Covid-19 e analisi dei dati, il tema “chiusure” rimane di attualità

Nuova analisi dei dati e di commento a questi da parte del nostro Ermete Labbadia, che è tornato come nel periodo emergenziale della scorsa primavera a dirci la sua suggerendoci cosa ci indicano i dati degli ultimi giorni. Il tema di oggi, secondo quanto riporta Labbadia è: “Se si chiude prima, si chiude per meno tempo”.

“Purtroppo i dati che vengono da qualche settimana dai bollettini quotidiani relativi all’emergenza Coronavirus sono molto negativi.


A preoccupare sono i dati che stiamo seguendo con più attenzione in questo periodo: il rapporto tra nuovi contagiati e persone mai testate prima e l’aumento del numero delle persone contemporaneamente ricoverate. Un trend pessimo in crescita in quasi tutte le regioni italiane.

Non ci fa sorridere il fatto che più dell’80 o del 90 per cento dei positivi sia asintomatico.

Anche a marzo lo era, ma a malapena si riuscivano a testare i malati con sintomi gravi.

In realtà agli inizi di marzo i nuovi positivi ogni giorno erano tra i 50.000 e i 100.000. Questa considerazione che oggi può sembrare ovvia, quasi banale, in realtà non è stata presa in esame in primavera dai più autorevoli esperti che hanno spinto l’Esecutivo a fare errori che hanno avuto ricadute anche sull’economia del nostro Paese.
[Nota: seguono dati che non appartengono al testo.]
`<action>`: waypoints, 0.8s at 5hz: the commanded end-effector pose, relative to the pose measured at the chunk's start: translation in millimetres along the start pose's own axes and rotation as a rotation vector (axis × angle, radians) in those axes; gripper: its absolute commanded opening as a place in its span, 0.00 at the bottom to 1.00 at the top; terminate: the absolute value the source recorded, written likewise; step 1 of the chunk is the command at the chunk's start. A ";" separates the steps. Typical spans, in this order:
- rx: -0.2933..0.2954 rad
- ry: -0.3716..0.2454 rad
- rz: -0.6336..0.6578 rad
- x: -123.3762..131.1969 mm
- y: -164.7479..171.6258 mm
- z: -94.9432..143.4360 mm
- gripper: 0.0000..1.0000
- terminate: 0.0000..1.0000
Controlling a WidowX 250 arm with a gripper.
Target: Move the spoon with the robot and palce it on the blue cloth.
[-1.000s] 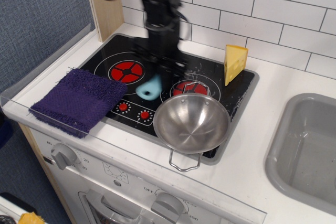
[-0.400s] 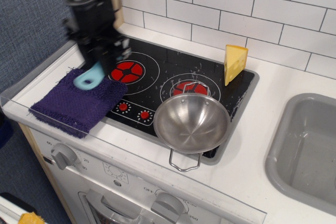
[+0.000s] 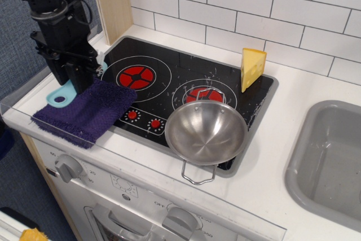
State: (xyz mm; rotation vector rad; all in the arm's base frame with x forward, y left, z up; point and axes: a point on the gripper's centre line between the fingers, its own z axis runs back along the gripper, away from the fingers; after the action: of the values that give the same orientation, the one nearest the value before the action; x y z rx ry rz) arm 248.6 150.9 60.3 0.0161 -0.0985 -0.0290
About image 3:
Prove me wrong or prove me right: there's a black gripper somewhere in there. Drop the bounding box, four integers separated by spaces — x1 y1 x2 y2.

A metà aprile, infatti, quando bastava entrare in qualsiasi pronto soccorso per capire che non c’erano ormai più quasi nuovi ricoverati per Covid anche gli esperti del Comitato tecnico scientifico parlavano solo di una lieve flessione della curva e ciò ha spinto il Governo ad inoltrare le misure più restrittive a nostro avviso molto più del dovuto.

Questa mancata percezione dell’elevato numero di veri positivi nella prima metà  di marzo ha tratto in inganno a maggio anche medici e professori sostenitori della teoria del depotenziamento del virus.
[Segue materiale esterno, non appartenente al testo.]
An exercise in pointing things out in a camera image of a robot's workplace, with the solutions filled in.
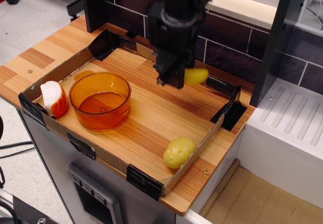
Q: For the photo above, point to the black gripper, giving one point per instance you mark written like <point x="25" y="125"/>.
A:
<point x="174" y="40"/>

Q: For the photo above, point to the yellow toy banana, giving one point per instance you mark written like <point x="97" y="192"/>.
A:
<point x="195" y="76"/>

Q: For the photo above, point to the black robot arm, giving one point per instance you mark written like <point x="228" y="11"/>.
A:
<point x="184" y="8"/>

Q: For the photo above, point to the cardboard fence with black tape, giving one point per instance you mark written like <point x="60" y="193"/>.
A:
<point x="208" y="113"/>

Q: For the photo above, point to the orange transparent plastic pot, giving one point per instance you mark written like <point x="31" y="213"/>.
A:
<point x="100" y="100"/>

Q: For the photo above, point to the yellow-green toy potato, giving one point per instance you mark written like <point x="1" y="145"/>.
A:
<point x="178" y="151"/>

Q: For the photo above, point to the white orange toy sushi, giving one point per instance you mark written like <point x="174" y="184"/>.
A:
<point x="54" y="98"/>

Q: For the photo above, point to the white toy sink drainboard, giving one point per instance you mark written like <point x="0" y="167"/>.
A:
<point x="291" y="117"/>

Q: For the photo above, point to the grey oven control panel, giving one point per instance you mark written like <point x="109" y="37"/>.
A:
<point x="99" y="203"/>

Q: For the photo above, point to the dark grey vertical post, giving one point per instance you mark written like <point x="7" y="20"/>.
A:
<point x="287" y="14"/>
Gli stessi, infatti, leggendo dai dati ufficiali che i positivi erano dimezzati e vedendo arrivare nei reparti nuovi malati gravi con una consistenza che era di un cinquantesimo di quella dei mesi precedenti, hanno pensato erroneamente che il virus fosse diventato meno pericoloso, non considerando che quelli che erano errati e sottostimati erano i dati ufficiali dei positivi comunicati nella prima metà di marzo.
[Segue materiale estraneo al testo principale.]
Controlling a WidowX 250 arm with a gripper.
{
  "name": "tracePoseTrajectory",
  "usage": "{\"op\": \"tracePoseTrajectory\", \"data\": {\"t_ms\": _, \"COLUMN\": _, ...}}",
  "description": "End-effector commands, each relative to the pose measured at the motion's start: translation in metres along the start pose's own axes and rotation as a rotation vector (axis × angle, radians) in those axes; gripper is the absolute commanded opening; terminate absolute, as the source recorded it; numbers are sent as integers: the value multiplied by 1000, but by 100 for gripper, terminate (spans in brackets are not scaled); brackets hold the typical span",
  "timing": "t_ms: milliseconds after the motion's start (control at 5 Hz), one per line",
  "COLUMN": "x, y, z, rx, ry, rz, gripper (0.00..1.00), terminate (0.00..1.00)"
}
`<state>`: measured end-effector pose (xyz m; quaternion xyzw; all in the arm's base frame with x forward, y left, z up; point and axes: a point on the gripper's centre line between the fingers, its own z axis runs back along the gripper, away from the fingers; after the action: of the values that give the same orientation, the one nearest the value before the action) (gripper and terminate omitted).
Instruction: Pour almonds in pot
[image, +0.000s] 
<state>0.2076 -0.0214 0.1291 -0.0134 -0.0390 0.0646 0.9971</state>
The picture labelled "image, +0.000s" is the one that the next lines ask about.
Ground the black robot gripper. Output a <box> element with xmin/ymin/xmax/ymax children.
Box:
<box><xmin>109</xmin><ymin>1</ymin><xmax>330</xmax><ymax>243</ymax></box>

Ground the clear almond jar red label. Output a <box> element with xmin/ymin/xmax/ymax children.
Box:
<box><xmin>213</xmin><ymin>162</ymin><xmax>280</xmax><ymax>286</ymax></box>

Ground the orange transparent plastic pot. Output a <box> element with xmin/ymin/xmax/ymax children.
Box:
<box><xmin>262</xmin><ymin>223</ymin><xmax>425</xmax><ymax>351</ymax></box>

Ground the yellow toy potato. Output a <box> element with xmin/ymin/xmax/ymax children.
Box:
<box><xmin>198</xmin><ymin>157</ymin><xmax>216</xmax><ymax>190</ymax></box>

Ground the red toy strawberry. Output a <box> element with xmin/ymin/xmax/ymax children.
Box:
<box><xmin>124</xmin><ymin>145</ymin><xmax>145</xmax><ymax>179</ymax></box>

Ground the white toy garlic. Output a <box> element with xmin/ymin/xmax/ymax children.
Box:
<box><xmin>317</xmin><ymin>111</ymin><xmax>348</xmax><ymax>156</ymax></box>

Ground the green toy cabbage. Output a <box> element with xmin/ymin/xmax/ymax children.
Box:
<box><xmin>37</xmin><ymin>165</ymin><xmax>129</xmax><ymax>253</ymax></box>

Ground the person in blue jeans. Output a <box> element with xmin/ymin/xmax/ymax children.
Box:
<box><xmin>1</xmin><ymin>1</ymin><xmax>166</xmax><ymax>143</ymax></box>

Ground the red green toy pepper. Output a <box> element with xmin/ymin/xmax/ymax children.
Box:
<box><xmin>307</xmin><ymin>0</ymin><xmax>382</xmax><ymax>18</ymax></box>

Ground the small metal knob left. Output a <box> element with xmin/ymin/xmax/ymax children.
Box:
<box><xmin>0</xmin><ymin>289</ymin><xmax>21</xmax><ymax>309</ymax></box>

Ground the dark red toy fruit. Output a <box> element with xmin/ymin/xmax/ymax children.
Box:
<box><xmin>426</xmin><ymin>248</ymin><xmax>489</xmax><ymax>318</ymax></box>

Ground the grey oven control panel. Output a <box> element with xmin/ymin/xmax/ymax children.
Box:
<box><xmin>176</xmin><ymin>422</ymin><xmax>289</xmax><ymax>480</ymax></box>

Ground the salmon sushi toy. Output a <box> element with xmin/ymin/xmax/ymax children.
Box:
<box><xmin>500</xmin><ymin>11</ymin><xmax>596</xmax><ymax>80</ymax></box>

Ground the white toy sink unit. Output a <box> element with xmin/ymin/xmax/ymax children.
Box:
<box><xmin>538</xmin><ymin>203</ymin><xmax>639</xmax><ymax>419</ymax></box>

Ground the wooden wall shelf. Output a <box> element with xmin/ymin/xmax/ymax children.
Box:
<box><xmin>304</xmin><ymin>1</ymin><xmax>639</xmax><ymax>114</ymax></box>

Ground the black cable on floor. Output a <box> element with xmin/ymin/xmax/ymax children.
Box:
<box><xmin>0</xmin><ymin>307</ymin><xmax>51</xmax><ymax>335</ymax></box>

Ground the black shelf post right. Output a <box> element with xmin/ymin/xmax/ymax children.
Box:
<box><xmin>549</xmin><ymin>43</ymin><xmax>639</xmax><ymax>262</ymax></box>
Tornando ai giorni nostri non siamo ancora ai livelli degli inizi di marzo, ma se i numeri continueranno a crescere con questo ritmo tra una settimana o al massimo due ci ritroveremo nella stessa situazione.

Se si decidesse di adottare misure molto più restrittive ora si potrebbe piegare la curva del contagio prima, senza essere costretti ad un lockdown più prolungato dopo che danneggerebbe molto di più l’economia.”